In summary, the combined analysis of sheep and guanaco densities, using an adjusted animal equivalent, respect to the portion of mixed CC that can be used by each one (adjusted mixed CC vs residual CC) would be a first approximation to assess overgrazing risk. In areas far away from water points predominantly used by guanacos, the grazing values considering the total herbivores were closer to or under the estimated mixed CC value. This result may be explained by the density self-regulation mechanism through territoriality described for sedentary populations of guanacos (Marino et al. 2016) and is in agreement with the better vegetation states reported for these sites by Marino and Rodríguez (2022). These results highlight the importance of considering the heterogeneity in the grazing distribution of each herbivore when evaluating their impact on vegetation and degradation due to overgrazing.

Although the proposed approach represents an improvement regarding the simple analysis of global stocks, it has the limitation of not including spatial and temporal variations in diet overlap, as well as forage resources that are exclusively consumed by guanacos. It is also expected that models that include more explanatory variables can better explain the spatial segregation between guanacos and sheep (Marino et al. 2020) but more parsimonious models as showed in Online Appendix 1 also would be valid. Thus, the trade-off between the model explanatory power and the operational disadvantages of a too complex one should be driven by a cost-effective analysis and the objectives underlying each particular assessment. This must be taken into account when making decisions, considering that the proposed tools trade simplicity to be practical and manageable by a technical-productive sector, but also complexity to maintain a certain explanatory power and representativeness of the assessed situations. Therefore, is necessary to work on the evaluation and monitoring of the effectiveness of different tools based on impact indicators measured in the field.

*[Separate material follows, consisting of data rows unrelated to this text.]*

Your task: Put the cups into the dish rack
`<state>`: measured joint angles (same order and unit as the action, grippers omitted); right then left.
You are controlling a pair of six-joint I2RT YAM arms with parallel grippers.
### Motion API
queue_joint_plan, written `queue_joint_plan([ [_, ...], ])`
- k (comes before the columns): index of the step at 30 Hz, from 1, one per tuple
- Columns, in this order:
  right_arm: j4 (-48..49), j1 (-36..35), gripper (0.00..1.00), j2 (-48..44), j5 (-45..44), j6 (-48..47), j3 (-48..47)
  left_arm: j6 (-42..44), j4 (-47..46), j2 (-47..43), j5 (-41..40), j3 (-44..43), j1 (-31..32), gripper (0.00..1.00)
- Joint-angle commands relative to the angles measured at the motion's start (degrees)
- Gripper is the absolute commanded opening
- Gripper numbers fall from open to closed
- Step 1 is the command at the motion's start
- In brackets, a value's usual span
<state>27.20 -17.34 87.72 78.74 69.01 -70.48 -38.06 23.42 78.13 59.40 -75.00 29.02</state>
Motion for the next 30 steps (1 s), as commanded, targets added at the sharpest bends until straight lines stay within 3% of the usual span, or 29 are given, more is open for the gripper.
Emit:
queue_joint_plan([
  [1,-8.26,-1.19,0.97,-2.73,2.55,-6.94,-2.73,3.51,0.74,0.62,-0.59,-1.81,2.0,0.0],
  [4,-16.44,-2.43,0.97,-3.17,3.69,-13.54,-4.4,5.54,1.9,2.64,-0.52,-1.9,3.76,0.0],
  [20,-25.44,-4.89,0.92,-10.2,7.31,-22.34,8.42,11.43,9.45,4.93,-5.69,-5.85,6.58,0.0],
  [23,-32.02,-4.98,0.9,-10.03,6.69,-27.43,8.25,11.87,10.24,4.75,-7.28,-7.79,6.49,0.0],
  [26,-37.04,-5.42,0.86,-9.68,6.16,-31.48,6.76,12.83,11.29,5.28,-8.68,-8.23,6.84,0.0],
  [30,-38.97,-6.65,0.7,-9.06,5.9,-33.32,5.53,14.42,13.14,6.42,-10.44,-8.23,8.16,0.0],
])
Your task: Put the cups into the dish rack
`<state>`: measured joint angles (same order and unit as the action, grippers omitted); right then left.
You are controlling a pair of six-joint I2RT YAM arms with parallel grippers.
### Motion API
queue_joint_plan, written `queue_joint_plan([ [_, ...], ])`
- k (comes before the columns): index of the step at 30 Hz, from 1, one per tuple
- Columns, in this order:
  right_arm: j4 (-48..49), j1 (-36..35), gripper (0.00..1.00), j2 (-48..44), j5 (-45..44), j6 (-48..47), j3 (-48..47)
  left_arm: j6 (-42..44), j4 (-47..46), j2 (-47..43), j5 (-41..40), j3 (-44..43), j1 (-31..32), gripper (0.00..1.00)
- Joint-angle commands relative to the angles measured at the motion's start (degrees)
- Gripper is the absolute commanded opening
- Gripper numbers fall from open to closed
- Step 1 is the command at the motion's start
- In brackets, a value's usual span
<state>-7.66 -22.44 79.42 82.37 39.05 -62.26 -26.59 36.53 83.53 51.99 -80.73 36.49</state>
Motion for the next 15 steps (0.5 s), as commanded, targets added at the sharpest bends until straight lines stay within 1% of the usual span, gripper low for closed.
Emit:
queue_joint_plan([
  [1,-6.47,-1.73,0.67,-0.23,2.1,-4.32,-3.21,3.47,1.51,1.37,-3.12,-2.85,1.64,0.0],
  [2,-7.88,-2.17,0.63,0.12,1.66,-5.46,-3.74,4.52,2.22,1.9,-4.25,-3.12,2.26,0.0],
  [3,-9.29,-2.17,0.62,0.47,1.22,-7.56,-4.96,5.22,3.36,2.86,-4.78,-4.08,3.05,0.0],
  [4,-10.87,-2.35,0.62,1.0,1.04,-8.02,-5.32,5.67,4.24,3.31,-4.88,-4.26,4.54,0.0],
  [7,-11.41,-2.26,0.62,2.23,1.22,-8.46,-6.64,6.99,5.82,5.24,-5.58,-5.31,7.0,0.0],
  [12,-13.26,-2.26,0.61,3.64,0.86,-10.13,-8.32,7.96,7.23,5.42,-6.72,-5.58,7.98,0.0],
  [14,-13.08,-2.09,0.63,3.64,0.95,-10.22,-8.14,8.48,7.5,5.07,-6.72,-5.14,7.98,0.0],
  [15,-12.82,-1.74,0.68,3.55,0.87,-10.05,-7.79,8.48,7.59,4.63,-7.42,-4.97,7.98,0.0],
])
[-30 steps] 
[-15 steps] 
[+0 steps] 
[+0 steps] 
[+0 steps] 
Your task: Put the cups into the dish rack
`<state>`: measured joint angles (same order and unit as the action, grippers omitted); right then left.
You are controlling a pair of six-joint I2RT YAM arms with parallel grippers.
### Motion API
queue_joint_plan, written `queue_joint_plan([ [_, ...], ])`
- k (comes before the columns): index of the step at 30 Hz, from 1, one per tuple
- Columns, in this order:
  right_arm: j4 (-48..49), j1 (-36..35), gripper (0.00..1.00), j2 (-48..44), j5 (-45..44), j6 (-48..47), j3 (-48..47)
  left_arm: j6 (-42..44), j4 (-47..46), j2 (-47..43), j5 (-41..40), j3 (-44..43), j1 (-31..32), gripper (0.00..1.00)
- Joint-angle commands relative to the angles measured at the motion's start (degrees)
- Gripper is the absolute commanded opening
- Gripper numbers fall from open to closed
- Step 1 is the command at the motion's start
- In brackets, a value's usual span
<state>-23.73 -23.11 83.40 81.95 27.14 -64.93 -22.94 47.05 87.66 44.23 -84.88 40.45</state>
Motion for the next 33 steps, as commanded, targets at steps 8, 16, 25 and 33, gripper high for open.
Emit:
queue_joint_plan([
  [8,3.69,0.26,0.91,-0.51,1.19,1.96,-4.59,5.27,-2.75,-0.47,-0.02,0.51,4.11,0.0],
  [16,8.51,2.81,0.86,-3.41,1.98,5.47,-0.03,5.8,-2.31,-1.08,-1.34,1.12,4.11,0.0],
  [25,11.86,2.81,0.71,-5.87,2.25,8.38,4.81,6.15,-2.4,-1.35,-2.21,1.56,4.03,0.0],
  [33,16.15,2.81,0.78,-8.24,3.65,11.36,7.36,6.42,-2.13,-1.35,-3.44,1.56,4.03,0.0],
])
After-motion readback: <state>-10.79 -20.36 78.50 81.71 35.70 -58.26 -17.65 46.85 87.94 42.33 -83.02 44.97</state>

Finally, regarding the risk assessment of guanaco overgrazing and its impact on sheep husbandry, it is important to highlight some key aspects and particular considerations for wild herbivores, which may differ from those used for livestock management, such as the concept of carrying capacity to be used (Mysterud 2006).

Conclusions

In a context such as the conflict between livestock ranchers and guanacos, the possible adjustments proposed to the currently used method for CC assessment can contribute to generating more realistic information and diagnoses. The results of this work reject the arguments of forage loss and guanaco impacts on grasslands on which the conflict is based. Therefore, for ranches or areas of arid Patagonia where these results could be extrapolated, it is urgent to rethink the role of the guanaco as the cause of livestock crisis and rangelands deterioration and, instead, focus on working on the heterogeneity of livestock grazing. In turn, these adjustments would result in more accurate tools with the potential to enhance sustainable productive and economic projections both for exclusively domestic livestock production and for the development of mixed productions including guanaco exploitation. Identifying the objective to be addressed (livestock production, mixed production, risk assessment of overgrazing, etc.) and the conditions of the area in terms of environment type, herbivore densities and distribution, and infrastructure, would allow defining proper methods for the assessment of the carrying capacity. On this basis, an adaptive management approach could be applied (Allen et al. 2017) that works on sources of uncertainty and information gaps, monitoring responses to management decisions and finally improving proposed tools and/or developing new ones. Hopefully, the development of methodologies with a higher predictive power but maintaining a manageable degree of complexity for technicians and ranchers could result in greater adoption of stock adjustment technology.